The first clues to Eardley’s ability to work confidently in disparate styles come with the selection of early work that opens the exhibit. We see the young artist finding her feet. A Pot of Potatoes is very obviously in debt to Van Gogh, while works made during a tour of Italy are suffused with the frescoes of Giotto and Fra Angelico she studied. And, more significantly, the Italian paintings show the first signs of Eardley’s fascination with street life - she ignores the grand architecture of Venice in favour of painting a trio of beggars, and it is the elderly woman praying in St. Mark’s, not the cathedral itself, that catches her eye.

Back in Glasgow, Eardley has found her own style (or, rather, one of them) and her subject: the children of the city’s streets. The best of these are truly remarkable, rich with striking detail - the concentration on the face of Andrew With a Comic, the protective hand of the older boy on the young girl’s wrist in Brother and Sister, the bored, tired eyes in Glasgow Children. Eardley’s eye for composition is gripping, too, whether she is capturing life in the angled tangle of bodies in Glasgow Back Street with Children Playing, or the strict division between leering boys and sulking girls in Children, Port Glasgow.

There is something curiously apolitical about these paintings of children, though. These scamps aren’t triumphing over adversity, because Eardley has, all too often, excised it. She adopts aesthetically pleasing aspects of street squalor - making wonderful use of scrappy chalk graffiti in particular - but there is a strong sense of preemptive romantic nostalgia about these street scenes, as if the brilliant sandstone reds that feature so often are the result of rose-tinted spectacles.

Of course, it can be argued that campaigning social documentary was not Eardley’s concern, and that she mastered her true theme - the relationships between her young subjects, and their relationship to her - completely. It still seems that there is something missing in these works, however, and so, while the paintings of children are Eardley’s best known and best loved works, they are not her best.

No, the strongest work here are the landscapes and seascapes painted at Catterline, an isolated fishing village just south of Stonehaven, and the portraits of Eardley’s friend and fellow artist Angus Neil.

The former are breathtaking. Eardley does not so much observe nature as translate it, edging close to pure abstraction while always maintaining a representational edge. The Sea is an angry swell of texture surging from the surface of the painting, the surface of Foam and Blue Sky is a flurry of finnicky marks and broad strokes that coalesce into something essential, undeniably of the sea. It is as if Eardley had the ability to maintain a direct connection with what she saw before her, holding an unbroken line from eye to mind to hand to brush. At times, Eardley’s treatment of nature stands up to comparisons with Turner, for all that her dribbles and drips call to mind Pollock.

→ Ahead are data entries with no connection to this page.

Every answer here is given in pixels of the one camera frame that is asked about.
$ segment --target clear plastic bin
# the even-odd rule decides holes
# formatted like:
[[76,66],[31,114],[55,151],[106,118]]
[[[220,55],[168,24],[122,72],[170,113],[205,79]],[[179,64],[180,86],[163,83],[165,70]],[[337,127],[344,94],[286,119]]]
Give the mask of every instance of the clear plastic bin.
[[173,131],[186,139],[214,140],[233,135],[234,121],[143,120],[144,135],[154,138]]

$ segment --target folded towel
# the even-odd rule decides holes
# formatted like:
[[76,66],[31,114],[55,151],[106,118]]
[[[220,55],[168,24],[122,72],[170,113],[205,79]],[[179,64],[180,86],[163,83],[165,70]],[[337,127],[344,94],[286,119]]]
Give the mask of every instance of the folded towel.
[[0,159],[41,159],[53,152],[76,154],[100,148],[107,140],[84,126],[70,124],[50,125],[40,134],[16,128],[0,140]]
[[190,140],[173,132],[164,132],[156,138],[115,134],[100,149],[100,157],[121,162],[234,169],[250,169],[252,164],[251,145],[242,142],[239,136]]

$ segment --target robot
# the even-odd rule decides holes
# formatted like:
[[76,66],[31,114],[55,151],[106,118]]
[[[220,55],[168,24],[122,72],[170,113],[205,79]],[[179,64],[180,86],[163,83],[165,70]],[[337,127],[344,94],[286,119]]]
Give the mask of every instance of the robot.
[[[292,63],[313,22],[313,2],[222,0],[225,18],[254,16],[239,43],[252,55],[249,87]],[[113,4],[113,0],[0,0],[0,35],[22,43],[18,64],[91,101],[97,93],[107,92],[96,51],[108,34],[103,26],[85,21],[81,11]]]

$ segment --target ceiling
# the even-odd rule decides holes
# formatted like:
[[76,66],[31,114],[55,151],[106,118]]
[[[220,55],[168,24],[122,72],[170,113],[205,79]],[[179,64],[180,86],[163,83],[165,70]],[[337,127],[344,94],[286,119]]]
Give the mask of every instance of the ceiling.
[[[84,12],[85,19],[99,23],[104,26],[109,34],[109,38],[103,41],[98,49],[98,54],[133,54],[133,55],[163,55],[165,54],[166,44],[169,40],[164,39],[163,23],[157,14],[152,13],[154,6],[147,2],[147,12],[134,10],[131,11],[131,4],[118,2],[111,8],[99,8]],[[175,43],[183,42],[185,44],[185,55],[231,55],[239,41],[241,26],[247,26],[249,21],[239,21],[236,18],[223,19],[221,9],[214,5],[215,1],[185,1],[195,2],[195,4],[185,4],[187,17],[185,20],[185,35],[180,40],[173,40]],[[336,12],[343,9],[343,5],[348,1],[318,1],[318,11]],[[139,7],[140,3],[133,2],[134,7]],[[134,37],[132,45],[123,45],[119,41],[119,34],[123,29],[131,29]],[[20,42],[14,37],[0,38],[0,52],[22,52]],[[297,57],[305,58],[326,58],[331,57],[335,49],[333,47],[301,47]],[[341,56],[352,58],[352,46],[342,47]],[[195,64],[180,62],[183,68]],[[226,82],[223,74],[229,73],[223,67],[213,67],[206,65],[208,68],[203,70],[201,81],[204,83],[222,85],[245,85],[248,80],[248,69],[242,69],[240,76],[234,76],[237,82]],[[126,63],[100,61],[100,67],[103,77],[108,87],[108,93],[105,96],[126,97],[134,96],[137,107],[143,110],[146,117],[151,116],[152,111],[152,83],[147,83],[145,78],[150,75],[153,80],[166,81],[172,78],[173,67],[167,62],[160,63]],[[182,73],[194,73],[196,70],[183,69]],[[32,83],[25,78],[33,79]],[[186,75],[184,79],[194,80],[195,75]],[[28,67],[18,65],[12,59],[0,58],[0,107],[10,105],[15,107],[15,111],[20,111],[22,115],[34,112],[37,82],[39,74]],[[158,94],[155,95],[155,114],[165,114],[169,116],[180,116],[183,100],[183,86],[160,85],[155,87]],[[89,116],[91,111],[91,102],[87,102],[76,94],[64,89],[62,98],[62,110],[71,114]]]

The portraits of Young could not be more different in style and atmosphere, but they share the intense immediacy of the landscape works. In The Table, Young is seated, his head bowed, his sour mood matched by the drab palette of grim greys and browns, which is repeated in A Glasgow Lodging - truly empathetic portraits, with a strength far beyond that seen in the paintings of children. It is the mesmerising Sleeping Nude, though, that steals the show. Young is shown, emaciated, cold and pale, stretched out on a bed, the flash of a yellow rug in the bottom right corner a cruel counterpoint to the oppressive sense of something more than ennui, approaching dread.

And so Eardley proves herself a mistress of diverse styles, no longer flitting from mode to mode as she did in student days, but able to work in parallel as a consummate painter of nature, a fine portraitist, and a flawed documentarian. That realisation is a sad one - had Eardley’s life not been cut short by breast cancer, it seems certain that she would have continued to explore, soaking up new movements in art, and finding her place in them.